* The problem
Copy every line of the records that includes the word "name".

Stored dataset items

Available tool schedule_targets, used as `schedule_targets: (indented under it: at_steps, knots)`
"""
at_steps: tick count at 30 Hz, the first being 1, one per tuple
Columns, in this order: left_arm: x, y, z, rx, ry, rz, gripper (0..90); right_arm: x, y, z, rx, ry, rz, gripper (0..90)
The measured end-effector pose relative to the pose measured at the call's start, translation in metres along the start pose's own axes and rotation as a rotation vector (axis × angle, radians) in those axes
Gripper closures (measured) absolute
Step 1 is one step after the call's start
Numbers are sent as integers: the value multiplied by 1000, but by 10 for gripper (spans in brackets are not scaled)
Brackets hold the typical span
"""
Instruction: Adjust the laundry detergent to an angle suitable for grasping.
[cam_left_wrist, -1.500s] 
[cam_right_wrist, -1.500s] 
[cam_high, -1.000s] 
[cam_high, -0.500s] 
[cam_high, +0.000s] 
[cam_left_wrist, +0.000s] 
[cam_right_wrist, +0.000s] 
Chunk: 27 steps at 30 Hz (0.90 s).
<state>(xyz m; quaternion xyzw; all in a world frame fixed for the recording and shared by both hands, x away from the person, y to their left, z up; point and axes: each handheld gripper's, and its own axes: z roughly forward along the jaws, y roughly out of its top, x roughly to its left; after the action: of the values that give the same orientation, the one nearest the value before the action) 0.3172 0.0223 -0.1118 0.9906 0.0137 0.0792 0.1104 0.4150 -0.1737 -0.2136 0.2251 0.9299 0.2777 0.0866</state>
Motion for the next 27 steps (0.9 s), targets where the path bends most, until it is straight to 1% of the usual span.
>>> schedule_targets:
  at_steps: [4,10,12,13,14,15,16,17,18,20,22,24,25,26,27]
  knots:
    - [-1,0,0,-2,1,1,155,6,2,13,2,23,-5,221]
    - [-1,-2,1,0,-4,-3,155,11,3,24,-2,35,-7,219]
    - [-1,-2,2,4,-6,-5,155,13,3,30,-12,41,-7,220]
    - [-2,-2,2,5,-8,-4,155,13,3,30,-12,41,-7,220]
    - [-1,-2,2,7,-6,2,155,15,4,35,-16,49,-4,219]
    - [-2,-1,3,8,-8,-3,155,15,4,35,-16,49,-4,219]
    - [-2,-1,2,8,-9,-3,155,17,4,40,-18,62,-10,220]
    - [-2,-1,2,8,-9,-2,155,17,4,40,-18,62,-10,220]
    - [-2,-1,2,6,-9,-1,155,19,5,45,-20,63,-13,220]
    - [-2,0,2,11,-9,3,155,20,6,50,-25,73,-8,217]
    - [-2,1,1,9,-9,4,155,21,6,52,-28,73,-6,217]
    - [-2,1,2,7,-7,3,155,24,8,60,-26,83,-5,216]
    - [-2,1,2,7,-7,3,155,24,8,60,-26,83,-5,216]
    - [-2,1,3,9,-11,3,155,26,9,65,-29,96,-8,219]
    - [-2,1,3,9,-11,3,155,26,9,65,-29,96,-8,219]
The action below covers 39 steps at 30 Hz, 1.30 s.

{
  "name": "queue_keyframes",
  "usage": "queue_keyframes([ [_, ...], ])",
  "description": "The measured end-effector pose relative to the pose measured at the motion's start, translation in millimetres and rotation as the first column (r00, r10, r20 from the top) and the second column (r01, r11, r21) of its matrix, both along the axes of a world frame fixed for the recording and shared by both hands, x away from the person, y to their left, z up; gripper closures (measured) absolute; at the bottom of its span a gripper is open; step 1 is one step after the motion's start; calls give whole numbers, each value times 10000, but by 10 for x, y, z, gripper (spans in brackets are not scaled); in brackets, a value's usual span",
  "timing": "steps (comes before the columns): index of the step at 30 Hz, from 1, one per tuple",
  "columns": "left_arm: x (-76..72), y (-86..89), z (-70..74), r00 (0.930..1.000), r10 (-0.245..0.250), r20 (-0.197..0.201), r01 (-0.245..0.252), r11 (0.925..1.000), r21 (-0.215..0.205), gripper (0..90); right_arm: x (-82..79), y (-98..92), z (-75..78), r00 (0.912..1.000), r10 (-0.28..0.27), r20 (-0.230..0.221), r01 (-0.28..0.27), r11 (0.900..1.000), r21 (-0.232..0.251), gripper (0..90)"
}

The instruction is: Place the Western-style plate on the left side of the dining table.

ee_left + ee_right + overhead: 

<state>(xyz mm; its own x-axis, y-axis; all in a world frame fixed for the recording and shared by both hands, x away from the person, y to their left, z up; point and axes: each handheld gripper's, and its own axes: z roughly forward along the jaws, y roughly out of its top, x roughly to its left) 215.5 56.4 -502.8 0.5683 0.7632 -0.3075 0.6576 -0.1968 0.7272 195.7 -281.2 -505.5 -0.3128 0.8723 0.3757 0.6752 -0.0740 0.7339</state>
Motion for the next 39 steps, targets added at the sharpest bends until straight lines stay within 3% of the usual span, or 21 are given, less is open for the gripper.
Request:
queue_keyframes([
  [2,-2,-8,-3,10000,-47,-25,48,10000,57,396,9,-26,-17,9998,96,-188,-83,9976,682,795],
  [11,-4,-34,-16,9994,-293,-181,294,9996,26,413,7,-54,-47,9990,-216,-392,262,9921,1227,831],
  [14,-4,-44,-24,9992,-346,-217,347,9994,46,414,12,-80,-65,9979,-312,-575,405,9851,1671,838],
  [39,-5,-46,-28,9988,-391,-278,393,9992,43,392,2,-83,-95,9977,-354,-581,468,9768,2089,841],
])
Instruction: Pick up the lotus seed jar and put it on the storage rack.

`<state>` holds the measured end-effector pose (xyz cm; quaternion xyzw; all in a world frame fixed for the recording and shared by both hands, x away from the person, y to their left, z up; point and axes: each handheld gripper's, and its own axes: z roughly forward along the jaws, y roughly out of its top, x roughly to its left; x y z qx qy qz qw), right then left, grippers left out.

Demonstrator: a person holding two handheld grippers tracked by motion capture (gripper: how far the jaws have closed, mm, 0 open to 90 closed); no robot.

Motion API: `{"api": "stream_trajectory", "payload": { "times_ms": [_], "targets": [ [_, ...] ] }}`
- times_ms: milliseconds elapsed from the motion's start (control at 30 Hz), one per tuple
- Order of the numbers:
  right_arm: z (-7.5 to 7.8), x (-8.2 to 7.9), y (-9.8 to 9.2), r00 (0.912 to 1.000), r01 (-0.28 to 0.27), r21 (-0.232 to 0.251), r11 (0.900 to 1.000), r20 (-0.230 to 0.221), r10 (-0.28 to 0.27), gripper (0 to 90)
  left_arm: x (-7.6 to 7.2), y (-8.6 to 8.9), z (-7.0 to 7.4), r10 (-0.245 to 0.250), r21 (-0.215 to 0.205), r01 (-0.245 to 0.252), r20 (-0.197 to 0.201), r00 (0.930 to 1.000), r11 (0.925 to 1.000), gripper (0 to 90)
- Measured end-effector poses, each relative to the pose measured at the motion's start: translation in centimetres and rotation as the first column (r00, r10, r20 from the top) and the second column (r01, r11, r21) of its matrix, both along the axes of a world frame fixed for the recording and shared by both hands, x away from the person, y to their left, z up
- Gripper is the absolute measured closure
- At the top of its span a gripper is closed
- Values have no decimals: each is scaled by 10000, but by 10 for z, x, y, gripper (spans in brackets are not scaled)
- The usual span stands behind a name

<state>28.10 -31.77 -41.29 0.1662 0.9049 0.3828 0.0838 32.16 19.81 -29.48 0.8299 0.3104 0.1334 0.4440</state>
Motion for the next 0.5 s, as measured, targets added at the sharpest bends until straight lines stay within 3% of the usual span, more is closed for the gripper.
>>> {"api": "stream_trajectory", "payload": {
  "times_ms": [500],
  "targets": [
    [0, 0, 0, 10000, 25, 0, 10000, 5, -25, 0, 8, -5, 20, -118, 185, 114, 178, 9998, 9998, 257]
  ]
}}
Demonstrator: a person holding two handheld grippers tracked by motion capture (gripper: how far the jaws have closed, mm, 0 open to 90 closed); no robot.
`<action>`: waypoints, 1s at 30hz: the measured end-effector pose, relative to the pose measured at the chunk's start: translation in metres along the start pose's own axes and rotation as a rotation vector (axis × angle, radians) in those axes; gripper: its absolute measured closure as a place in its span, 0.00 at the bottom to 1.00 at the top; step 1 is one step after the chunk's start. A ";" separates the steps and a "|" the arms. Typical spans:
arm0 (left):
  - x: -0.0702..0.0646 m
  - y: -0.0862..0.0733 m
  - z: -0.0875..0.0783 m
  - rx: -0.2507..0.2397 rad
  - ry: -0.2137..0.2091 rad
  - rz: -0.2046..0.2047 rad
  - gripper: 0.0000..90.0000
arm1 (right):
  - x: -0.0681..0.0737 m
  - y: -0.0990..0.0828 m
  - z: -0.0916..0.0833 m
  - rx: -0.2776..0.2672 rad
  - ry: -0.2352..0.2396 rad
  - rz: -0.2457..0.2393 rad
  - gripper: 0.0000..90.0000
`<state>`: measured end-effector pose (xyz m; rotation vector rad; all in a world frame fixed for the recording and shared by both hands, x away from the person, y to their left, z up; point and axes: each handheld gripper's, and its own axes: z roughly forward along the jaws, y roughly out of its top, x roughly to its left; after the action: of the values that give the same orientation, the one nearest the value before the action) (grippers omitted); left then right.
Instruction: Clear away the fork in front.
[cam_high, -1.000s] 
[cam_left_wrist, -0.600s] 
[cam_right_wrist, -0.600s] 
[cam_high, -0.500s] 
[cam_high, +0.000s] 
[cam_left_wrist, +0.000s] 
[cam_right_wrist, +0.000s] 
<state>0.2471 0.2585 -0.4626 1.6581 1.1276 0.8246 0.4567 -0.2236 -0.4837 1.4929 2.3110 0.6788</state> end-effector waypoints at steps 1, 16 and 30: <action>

* Answer to the exercise
  "name": "queue_keyframes",
- The usual span stands behind a name

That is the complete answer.